In business, terms like “having voice,” “building relationship,” or “being authentic” are often lumped into the general category of “soft” skills, which are frequently dismissed as less important or “nice to have” when compared to “hard” skills like “execution.”

Carla Harris, Vice Chairman at financial services giant Morgan Stanley, with whom I shared the stage at a recent leadership conference, says, “Your authentic voice allows you to own relationships in a proprietary way. Because nobody can be you.”

By “voice” she means the totality of you. Your personality, your values, your character, your skills, and your effort create your unique voice. And for your voice to be authentic, you have to know who you are and what you stand for.

Your voice helps you stand out from a crowd of the many voices, which often blend into one cookie cutter version of a “business person.”

Carla is certainly unique. There are not many financial service leaders who would open their presentation by singing an original R&B recording, and then go on to articulate their quantifiable business achievements that drove growth and revenue for their business.

Right side, left side, or both?

brain-2062055_1920The right hemisphere is our creative, emotional side. The left hemisphere is our science, math, and logic side.

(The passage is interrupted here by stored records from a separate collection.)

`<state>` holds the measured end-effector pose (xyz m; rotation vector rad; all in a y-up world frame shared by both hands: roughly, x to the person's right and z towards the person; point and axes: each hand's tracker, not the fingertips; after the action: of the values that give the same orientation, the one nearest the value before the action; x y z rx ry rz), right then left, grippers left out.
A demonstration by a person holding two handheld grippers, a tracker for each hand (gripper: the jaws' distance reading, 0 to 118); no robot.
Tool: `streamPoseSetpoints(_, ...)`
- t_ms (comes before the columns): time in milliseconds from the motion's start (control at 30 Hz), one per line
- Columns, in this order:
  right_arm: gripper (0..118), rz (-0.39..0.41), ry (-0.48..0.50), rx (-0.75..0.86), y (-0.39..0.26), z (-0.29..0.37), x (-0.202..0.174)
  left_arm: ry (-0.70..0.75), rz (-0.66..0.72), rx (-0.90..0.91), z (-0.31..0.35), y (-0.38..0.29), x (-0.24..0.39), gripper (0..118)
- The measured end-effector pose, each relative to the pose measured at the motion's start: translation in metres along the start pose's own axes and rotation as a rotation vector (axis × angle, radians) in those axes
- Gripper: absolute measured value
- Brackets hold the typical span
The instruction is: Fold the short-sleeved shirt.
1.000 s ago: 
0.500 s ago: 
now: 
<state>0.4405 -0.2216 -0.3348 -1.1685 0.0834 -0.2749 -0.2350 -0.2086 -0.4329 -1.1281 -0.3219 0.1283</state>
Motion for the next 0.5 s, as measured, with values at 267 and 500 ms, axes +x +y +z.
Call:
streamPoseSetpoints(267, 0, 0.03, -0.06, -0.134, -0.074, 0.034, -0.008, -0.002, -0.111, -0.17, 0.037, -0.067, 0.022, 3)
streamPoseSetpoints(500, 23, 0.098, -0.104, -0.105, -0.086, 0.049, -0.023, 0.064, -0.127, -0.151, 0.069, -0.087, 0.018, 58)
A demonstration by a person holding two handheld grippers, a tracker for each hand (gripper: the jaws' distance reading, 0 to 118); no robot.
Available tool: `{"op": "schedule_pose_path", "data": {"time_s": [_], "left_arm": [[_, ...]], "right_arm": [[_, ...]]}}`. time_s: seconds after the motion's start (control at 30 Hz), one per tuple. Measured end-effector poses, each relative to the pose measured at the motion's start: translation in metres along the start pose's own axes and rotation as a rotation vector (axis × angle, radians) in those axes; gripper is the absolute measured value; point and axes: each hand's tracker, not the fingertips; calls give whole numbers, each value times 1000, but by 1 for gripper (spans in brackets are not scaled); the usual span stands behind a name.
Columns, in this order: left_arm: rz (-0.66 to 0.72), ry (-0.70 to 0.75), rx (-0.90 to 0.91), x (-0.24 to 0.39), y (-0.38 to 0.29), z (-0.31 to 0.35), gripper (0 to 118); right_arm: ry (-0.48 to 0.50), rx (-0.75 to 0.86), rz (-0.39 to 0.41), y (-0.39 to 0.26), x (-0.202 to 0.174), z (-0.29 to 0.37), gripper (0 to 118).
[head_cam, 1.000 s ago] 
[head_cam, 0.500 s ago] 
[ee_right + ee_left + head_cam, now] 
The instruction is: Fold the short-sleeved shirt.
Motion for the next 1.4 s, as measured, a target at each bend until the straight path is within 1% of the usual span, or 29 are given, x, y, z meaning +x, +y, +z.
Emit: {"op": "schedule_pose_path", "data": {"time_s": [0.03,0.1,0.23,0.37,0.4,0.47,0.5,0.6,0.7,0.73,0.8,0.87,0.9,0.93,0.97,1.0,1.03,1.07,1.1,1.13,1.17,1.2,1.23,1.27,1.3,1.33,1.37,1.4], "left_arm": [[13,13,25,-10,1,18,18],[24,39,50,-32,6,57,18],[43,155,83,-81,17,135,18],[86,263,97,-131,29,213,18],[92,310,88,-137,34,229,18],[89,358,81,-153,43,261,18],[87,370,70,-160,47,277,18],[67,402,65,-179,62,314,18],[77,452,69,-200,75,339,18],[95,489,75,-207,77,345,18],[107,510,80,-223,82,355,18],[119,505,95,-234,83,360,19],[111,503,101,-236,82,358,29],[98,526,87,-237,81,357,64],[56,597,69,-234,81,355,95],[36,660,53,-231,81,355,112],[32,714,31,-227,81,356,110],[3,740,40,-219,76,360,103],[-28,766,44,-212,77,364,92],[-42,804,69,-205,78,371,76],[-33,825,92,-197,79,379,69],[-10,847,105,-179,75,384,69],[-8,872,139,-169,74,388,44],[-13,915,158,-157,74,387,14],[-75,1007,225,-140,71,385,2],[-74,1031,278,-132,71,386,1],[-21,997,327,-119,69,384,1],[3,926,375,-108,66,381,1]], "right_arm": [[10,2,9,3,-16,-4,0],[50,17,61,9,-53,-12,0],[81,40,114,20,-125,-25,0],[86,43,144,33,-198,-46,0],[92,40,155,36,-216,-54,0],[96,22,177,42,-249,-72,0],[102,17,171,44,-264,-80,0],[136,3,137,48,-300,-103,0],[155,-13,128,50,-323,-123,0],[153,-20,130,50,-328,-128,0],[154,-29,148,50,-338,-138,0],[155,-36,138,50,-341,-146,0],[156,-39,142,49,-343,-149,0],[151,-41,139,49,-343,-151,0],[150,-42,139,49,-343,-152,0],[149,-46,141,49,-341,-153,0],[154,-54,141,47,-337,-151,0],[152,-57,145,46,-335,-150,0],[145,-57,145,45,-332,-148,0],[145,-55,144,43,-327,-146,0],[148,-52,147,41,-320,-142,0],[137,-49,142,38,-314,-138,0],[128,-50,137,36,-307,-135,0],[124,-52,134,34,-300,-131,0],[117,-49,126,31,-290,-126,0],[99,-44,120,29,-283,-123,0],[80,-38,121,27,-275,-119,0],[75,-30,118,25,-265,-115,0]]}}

A truly balanced leader is able to do the job (left side), but also has presence, empathy, and people skills from the right side to be most successful. Carla has the ability to exercise both sides of her brain, the quantitative and process driven left side, and the creative and people-focused right side.

Many leaders lean towards the left side and get the job done. But it’s only through years of effort, personal growth, and learning that they can start to tap into the talents they have on the right side—the people side—to become truly balanced, great leaders.

Carla embodies much of what we have been teaching business leaders for nearly three decades. At Ariel, our focus is helping highly skilled people (left brainers) expand their repertoire of talent to include the ability to make authentic connections. This starts, ironically, with saying less, and listening to your audience, empathizing with them, and finding your voice to make that authentic connection.

Whether you are writing a simple email to your team, presenting a new concept to leadership, or pitching a piece of business to a major client, your voice will make the difference.

Your ideas or products may be just as good as your competitor’s, but your voice is what sets you apart.

As Carla says, own your relationships—nobody else can be you.